Finally, all of the definitions we consider focus on representation but do not consider the quality of the reconstruction. If all reconstructions on minorities were of poor quality (for instance because the training set did not have enough images of this specific minority, and/or they were of poorer quality, as we know can happen (Buolamwini & Gebru, 2018)), the algorithm could still satisfy any of the definitions and be deemed “fair” according to it. Representation fairness is just one piece of the larger question of fairness in reconstruction.

6 Conclusion

In the image generation setting, fairness is related to the concept of representation: we assign a protected group to the output, which should match the protected group of the input. This is a stark contrast with the classification setting, in which we usually require some form of independence between the output and the sensitive attributes. We therefore introduce two notions of fairness, an extension of demographic parity called Representation Demographic Parity (RDP), and a conceptually new notion, Conditional Proportional Representation (CPR). We show that these notions are in general incompatible. Furthermore, we prove that RDP is strongly dependent on the choice of the protected groups. This is especially problematic for generating images of people, as races are usually ill-defined and/or ambiguous. CPR, however, does not suffer from these downsides, and can even be satisfied obliviously (i.e., simultaneously for any choice of protected groups).
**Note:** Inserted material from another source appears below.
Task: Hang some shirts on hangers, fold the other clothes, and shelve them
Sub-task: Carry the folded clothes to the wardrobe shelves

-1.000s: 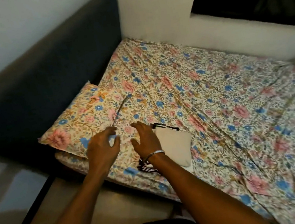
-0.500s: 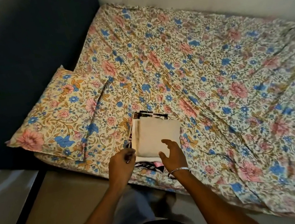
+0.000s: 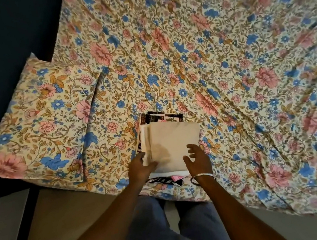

We prove that Posterior Sampling can achieve CPR, and is actually the only algorithm that can achieve CPR fully obliviously. We show how to experimentally implement our findings through Langevin dynamics, and our experiments exhibit the expected desirable properties.

We see our work as a first step towards better understanding ideas of fairness in the context of generating structured data – our paper deals with image generation, but the problem of generating structured data could be extended to other settings. What happens when the data is of a different type? For instance, one might want to predict pronouns in the context of text completion or generation, or provide the option to use a certain dialect.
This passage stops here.